9. Take model training out of the database
Most analytics within companies takes place in the land of SQL. Traditional relational databases and SQL are great for storing, managing, and performing simple analytics jobs. Predictive modeling automatically trains a model by looking at examples. The algorithms used are often both data and computation intensive. The latter makes databases too slow to do training. SQL is also not expressive enough for predictive modeling. Hadoop offers a solution if the work can be divided into pieces and a lot of data is needed for training. Hadoop limits the complexity of the algorithms you can use and the magic still happens on-disc. Rarely will you need to use all of the raw data to distill a model, though. With smart sampling techniques you can end up with a small data set without losing hardly any predictive accuracy. Data sets on Kaggle never exceed the order of a gigabyte and most modeling in the world happens in-memory.
10. Privacy is no afterthought
You have the potential to upset your customers and the media if you design a predictive analytics project without considering its privacy impact.
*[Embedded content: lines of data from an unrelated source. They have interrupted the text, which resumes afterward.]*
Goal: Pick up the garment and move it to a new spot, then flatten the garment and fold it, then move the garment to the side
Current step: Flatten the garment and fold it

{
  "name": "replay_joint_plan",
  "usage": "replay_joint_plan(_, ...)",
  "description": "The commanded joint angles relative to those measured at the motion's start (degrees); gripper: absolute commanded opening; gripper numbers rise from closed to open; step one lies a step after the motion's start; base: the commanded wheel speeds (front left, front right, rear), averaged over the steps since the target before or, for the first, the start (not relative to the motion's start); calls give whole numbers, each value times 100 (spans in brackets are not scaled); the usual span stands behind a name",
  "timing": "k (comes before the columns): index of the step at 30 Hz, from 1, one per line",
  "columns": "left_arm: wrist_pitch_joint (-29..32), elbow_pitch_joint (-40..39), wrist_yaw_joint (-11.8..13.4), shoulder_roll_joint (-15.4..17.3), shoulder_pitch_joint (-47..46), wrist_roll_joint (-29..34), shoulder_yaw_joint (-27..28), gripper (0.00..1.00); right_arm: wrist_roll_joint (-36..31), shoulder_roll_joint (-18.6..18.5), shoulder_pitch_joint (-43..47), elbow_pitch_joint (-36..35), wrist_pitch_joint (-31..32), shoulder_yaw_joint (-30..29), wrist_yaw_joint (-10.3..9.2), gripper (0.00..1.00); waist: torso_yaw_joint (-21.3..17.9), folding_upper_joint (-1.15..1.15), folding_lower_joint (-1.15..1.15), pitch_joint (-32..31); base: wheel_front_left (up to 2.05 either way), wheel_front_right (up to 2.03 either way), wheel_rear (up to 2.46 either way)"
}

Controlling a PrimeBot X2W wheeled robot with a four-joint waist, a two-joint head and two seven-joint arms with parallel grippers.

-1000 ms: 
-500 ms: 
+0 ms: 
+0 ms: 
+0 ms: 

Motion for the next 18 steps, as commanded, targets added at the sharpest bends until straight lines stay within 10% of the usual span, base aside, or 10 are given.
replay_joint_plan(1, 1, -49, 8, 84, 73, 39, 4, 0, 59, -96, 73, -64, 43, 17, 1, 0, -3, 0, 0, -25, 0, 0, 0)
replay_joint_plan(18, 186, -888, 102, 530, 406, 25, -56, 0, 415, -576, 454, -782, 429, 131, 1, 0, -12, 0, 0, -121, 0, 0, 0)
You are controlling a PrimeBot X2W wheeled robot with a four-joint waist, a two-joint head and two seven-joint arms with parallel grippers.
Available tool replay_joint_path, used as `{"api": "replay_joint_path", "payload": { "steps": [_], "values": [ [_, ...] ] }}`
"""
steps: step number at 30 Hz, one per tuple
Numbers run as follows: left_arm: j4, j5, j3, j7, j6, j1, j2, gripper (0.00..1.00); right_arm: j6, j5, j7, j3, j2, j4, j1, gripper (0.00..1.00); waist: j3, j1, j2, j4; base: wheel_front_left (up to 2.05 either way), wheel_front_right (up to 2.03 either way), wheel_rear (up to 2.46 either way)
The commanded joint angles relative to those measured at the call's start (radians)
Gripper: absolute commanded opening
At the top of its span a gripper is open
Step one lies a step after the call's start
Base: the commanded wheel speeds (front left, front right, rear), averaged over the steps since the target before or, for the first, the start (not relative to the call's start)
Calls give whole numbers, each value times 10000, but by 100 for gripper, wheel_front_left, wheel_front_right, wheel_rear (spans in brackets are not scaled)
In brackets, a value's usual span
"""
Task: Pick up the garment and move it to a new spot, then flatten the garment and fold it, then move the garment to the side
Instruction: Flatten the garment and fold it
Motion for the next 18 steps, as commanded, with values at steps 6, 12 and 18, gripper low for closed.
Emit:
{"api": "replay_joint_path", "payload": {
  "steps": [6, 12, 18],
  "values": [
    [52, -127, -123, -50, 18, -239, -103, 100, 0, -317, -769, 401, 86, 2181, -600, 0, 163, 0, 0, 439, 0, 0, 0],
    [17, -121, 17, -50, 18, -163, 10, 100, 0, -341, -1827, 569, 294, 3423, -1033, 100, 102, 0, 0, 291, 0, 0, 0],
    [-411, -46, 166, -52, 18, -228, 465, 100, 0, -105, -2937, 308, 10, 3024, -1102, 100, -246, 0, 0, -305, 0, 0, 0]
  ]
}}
People are put off by the idea of a company magically ‘knowing’ something about their private lives, even if that knowledge is obtained using only public data. On the other hand, customers want you to make their data work for them and playing it too safe will stifle your innovation. Each company’s situation is unique and requires special attention to how knowledge of the customer will be perceived.
You can see predictive analytics as the special sauce that adds value to your data and gives you a competitive edge over the competition. There are great opportunities for organizations at the intersection of data and algorithms. It’s an exciting time to be working with data and predictive analytics. Good luck with your predictive analytics endeavors.